Exercise goal =
Using the records that appear below, write out exactly the lines from the one with "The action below" through the one with "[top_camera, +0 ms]", keeping both end lines.

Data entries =
*** Block opens ***
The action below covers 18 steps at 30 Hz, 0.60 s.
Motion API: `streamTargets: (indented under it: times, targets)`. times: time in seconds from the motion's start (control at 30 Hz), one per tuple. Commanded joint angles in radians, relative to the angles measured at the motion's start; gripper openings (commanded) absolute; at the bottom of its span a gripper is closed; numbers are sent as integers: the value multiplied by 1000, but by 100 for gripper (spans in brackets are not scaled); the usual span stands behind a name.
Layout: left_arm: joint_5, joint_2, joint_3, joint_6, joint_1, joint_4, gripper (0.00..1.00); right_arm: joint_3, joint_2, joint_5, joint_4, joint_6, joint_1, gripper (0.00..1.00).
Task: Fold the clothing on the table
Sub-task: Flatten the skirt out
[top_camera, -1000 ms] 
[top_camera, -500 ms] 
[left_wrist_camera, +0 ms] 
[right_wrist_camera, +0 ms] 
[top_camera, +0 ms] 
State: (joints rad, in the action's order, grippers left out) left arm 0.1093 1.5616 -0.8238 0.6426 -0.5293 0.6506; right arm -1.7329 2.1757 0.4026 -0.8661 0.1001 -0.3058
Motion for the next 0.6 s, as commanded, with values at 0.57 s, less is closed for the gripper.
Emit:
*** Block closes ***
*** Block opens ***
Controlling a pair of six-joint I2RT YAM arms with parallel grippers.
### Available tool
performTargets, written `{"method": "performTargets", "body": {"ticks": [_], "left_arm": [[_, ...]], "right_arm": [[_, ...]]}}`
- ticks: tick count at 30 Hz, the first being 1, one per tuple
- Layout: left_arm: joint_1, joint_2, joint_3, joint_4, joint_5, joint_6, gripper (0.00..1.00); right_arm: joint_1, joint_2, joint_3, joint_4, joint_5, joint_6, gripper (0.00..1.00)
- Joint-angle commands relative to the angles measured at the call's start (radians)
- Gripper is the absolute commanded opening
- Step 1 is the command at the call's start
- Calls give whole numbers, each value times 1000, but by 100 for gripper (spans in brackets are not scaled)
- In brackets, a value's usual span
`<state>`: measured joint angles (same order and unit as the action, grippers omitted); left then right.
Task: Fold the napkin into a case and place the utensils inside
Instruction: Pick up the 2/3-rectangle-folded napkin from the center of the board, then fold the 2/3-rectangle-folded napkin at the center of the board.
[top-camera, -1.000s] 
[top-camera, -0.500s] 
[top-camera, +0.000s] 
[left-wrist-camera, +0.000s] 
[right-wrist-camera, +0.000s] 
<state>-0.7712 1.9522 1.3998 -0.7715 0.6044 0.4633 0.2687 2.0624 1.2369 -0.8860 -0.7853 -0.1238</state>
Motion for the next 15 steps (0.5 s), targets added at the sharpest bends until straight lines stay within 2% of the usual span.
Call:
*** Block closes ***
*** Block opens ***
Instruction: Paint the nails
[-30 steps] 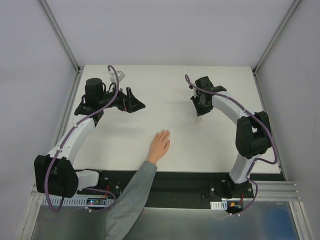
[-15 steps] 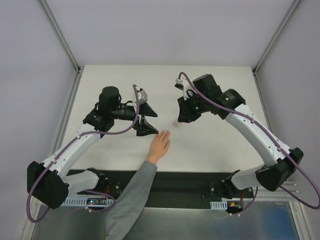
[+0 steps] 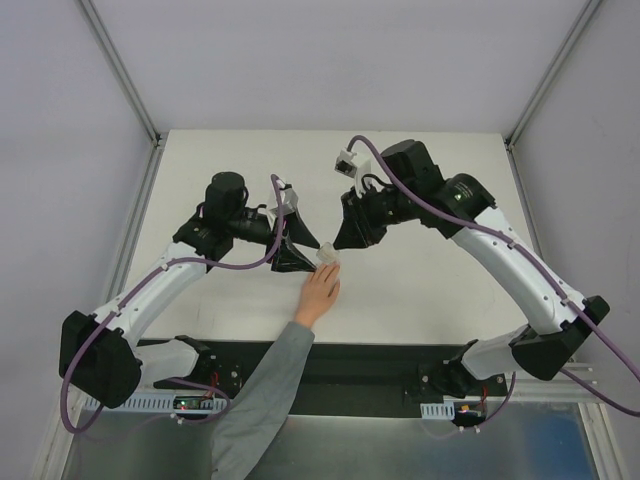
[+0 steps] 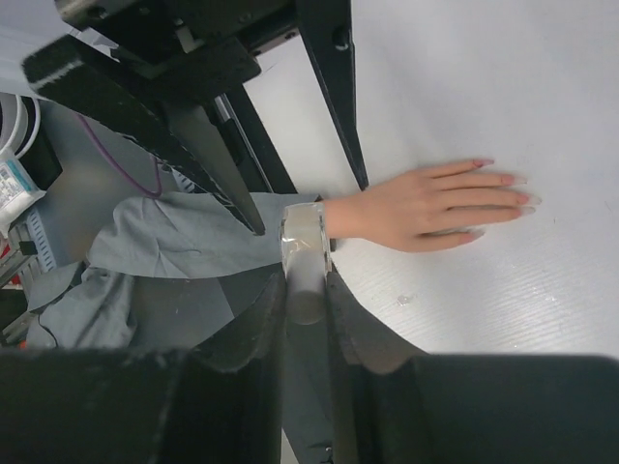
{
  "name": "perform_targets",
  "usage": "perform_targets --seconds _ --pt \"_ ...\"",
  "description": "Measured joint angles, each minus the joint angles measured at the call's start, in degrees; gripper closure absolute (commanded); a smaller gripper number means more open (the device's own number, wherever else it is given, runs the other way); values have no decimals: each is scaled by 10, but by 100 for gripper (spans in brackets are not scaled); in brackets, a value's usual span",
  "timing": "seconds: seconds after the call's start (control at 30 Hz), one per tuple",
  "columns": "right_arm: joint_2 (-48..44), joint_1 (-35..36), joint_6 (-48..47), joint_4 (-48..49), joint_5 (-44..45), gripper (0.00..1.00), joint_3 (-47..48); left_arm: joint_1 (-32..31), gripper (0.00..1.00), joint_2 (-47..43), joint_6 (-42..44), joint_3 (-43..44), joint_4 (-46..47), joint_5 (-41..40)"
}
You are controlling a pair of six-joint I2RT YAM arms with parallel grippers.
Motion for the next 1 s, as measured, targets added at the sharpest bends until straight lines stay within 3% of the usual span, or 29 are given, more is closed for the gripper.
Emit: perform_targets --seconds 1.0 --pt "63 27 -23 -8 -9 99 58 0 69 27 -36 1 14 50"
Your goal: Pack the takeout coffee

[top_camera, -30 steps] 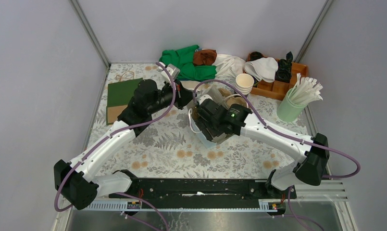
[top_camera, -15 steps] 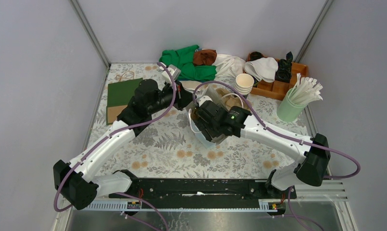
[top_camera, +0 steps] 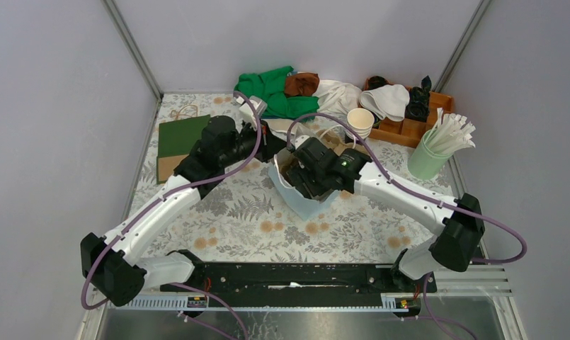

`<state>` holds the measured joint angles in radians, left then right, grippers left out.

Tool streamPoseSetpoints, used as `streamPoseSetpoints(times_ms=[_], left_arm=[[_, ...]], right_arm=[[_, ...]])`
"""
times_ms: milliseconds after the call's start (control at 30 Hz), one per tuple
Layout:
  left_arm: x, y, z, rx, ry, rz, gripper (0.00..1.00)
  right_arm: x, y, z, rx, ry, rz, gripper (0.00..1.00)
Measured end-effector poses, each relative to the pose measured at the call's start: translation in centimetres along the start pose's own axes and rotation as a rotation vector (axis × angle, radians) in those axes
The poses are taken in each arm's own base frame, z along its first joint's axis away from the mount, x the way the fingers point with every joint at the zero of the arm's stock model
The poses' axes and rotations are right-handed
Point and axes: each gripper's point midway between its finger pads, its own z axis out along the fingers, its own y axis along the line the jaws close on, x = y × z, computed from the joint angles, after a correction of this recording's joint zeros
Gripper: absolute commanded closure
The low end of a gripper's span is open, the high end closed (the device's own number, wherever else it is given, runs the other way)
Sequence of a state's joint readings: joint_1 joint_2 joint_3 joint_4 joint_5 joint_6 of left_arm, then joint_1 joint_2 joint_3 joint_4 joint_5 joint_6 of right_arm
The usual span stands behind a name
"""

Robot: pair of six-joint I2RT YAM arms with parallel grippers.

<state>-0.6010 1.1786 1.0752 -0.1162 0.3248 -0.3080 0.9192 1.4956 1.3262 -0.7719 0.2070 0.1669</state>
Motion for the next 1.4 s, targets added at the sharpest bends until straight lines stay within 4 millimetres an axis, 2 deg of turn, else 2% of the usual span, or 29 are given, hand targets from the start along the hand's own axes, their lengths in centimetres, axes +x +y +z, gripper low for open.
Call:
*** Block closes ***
Result of this task =
The action below covers 18 steps at 30 Hz, 0.60 s.
Motion API: `streamTargets: (indented under it: times, targets)`. times: time in seconds from the motion's start (control at 30 Hz), one per tuple. Commanded joint angles in radians, relative to the angles measured at the motion's start; gripper openings (commanded) absolute; at the bottom of its span a gripper is closed; numbers are sent as integers: the value multiplied by 1000, but by 100 for gripper (spans in brackets are not scaled); the usual span stands behind a name.
Layout: left_arm: joint_5, joint_2, joint_3, joint_6, joint_1, joint_4, gripper (0.00..1.00); right_arm: joint_3, joint_2, joint_5, joint_4, joint_6, joint_1, gripper (0.00..1.00).
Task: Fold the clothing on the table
Sub-task: Flatten the skirt out
[top_camera, -1000 ms] 
[top_camera, -500 ms] 
[left_wrist_camera, +0 ms] 
[right_wrist_camera, +0 ms] 
[top_camera, +0 ms] 

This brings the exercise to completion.